Every single entry must be reproduced precisely.

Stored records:
Segment Open

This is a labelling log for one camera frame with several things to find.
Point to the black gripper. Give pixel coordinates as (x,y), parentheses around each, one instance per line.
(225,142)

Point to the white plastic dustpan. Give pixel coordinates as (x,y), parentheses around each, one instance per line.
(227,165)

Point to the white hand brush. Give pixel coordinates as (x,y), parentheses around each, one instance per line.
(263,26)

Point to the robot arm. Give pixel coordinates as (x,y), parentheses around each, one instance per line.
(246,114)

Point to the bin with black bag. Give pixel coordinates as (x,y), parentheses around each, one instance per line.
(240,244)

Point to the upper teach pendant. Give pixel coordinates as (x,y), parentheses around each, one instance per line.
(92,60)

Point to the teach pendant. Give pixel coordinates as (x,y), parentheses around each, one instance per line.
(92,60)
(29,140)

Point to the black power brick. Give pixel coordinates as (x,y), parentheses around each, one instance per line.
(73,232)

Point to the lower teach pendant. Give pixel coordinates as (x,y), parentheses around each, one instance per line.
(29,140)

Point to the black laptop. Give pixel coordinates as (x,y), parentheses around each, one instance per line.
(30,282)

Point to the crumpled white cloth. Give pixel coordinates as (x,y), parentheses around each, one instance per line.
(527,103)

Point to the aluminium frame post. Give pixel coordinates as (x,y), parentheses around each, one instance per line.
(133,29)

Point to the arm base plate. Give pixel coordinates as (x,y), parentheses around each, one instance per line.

Segment Closed

## RESPONSE TO THIS EXERCISE:
This is a labelling log for one camera frame with several things to find.
Point to the black gripper. Give pixel coordinates as (x,y), parentheses around each, one instance per line.
(225,142)

Point to the white plastic dustpan. Give pixel coordinates as (x,y), parentheses around each, one instance per line.
(227,165)

Point to the white hand brush. Give pixel coordinates as (x,y), parentheses around each, one instance per line.
(263,26)

Point to the robot arm. Give pixel coordinates as (x,y), parentheses around each, one instance per line.
(246,114)

Point to the bin with black bag. Give pixel coordinates as (x,y), parentheses around each, one instance per line.
(240,244)

Point to the upper teach pendant. Give pixel coordinates as (x,y), parentheses around each, one instance per line.
(92,60)

Point to the teach pendant. Give pixel coordinates as (x,y), parentheses around each, one instance per line.
(92,60)
(29,140)

Point to the black power brick. Give pixel coordinates as (x,y), parentheses around each, one instance per line.
(73,232)

Point to the lower teach pendant. Give pixel coordinates as (x,y), parentheses around each, one instance per line.
(29,140)

Point to the black laptop. Give pixel coordinates as (x,y), parentheses around each, one instance per line.
(30,282)

Point to the crumpled white cloth. Give pixel coordinates as (x,y), parentheses around each, one instance per line.
(527,103)

Point to the aluminium frame post. Give pixel coordinates as (x,y), parentheses around each, one instance per line.
(133,29)

Point to the arm base plate. Give pixel coordinates as (x,y), parentheses around each, one instance per line.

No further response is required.